__Exercise instructions__: In the material below, transcribe every line from the first through the line holding "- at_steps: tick", exactly, and stop after that line.

|---|

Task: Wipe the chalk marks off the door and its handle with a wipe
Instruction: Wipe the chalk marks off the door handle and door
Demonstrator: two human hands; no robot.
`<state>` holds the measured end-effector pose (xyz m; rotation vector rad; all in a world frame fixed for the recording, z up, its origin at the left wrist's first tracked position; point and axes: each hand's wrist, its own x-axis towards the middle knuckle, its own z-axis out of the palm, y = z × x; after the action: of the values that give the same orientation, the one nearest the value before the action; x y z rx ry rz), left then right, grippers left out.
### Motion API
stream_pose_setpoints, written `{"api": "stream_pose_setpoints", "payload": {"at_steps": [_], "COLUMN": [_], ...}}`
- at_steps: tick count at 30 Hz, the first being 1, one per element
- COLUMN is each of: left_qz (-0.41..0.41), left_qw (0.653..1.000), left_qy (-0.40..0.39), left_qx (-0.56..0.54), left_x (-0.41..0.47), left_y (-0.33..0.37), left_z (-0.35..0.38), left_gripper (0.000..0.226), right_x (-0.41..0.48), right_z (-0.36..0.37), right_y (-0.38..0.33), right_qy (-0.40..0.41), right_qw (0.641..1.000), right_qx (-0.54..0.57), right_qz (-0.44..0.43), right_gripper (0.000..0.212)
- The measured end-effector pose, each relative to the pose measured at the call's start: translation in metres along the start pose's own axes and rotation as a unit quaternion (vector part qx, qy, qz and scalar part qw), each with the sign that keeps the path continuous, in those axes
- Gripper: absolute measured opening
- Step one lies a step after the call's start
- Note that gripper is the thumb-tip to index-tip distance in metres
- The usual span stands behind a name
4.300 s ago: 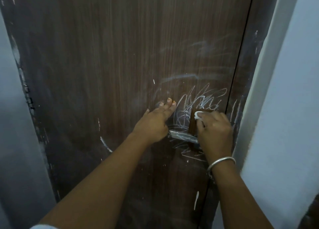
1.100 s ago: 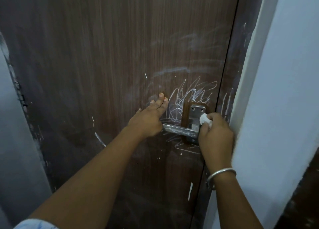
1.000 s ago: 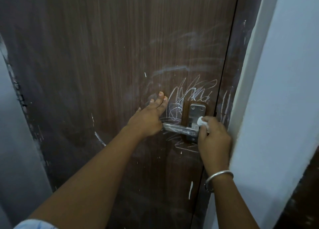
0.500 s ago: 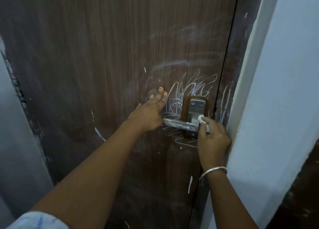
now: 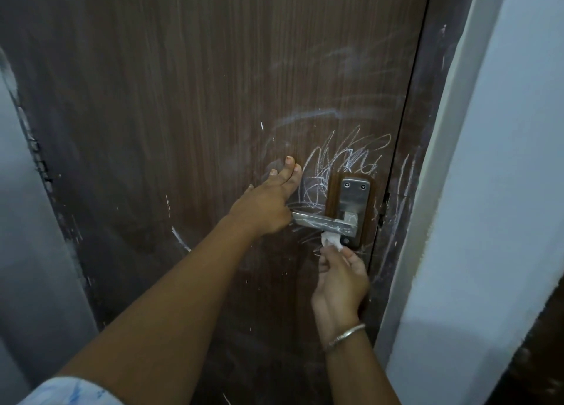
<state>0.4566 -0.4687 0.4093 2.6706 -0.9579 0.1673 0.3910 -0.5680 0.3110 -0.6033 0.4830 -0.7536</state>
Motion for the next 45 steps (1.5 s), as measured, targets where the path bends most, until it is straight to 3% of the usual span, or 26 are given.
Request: {"api": "stream_pose_setpoints", "payload": {"at_steps": [5, 10, 21, 25, 31, 39, 45], "left_qz": [0.000, 0.001, 0.003, 0.001, -0.002, -0.002, 0.000], "left_qw": [1.000, 1.000, 1.000, 1.000, 1.000, 1.000, 1.000], "left_qy": [0.003, 0.004, 0.003, 0.001, 0.005, 0.002, 0.006], "left_qx": [0.011, 0.016, 0.012, 0.006, 0.003, 0.000, -0.002], "left_x": [0.000, 0.000, 0.000, 0.000, 0.001, 0.000, 0.000], "left_y": [0.000, -0.002, -0.002, -0.002, -0.001, -0.001, -0.001], "left_z": [-0.002, -0.002, -0.002, -0.001, 0.001, -0.001, 0.001], "left_gripper": [0.083, 0.083, 0.083, 0.084, 0.083, 0.083, 0.083], "right_x": [-0.004, -0.003, 0.003, 0.013, 0.009, 0.023, 0.030], "right_z": [0.038, 0.048, 0.029, 0.013, 0.015, 0.002, -0.011], "right_y": [-0.005, -0.005, 0.000, -0.010, -0.009, -0.017, -0.007], "right_qy": [0.055, 0.106, 0.126, 0.145, 0.088, 0.136, 0.104], "right_qw": [0.980, 0.966, 0.984, 0.983, 0.989, 0.972, 0.955], "right_qx": [0.184, 0.227, 0.122, 0.086, -0.027, 0.013, -0.078], "right_qz": [0.061, 0.071, -0.005, -0.071, -0.119, -0.191, -0.265], "right_gripper": [0.031, 0.030, 0.033, 0.035, 0.027, 0.016, 0.022]}}
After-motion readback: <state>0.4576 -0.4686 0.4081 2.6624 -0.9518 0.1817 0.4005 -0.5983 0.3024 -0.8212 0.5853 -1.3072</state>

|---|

__Completed task__:
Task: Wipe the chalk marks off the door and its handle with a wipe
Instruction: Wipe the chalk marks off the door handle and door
Demonstrator: two human hands; no robot.
`<state>` holds the measured end-effector pose (xyz m; rotation vector rad; all in a world frame fixed for the recording, z up, its origin at the left wrist's first tracked position; point and axes: each hand's wrist, its own x-axis towards the middle knuckle, its own z-axis out of the palm, y = z × x; after the action: of the values that give the same orientation, the one nearest the value before the action; x y z rx ry rz), left then right, grippers left out.
### Motion API
stream_pose_setpoints, written `{"api": "stream_pose_setpoints", "payload": {"at_steps": [_], "COLUMN": [_], ...}}`
- at_steps: tick count at 30 Hz, the first being 1, one per element

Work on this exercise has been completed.